Everything from the line containing "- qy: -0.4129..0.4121" through the line containing "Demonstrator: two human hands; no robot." in the listing below should be copied exactly, and nothing more.

Start of Block

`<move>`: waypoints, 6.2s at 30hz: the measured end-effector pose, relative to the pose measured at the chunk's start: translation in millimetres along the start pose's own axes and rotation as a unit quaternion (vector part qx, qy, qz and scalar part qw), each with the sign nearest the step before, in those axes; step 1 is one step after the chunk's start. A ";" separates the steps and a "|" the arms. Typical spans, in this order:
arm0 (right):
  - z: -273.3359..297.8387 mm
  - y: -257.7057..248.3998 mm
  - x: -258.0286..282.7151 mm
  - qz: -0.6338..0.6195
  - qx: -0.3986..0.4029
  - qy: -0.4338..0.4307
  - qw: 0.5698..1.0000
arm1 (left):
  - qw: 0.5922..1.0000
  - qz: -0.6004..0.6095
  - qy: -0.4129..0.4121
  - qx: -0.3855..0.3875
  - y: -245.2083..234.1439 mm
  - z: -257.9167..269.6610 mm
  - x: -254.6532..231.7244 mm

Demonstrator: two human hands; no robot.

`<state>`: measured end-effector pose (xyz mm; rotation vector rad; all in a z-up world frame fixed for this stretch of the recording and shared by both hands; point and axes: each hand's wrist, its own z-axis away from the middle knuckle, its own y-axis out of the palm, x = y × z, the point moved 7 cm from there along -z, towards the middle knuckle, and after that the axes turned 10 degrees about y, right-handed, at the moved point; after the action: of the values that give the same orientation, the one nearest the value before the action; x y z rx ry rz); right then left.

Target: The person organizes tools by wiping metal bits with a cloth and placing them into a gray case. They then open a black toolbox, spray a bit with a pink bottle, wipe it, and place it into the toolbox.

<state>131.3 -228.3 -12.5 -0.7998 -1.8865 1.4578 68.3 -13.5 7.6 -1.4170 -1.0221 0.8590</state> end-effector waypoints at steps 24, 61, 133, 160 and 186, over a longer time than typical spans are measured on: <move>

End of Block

- _Response area_
  - qy: -0.4129..0.4121
  - qx: -0.3855..0.3875
  - y: -245.2083..234.1439 mm
  - z: -257.9167..269.6610 mm
  - x: -254.6532..231.7244 mm

Demonstrator: two human hands; no robot.

The exercise contains no remaining tasks.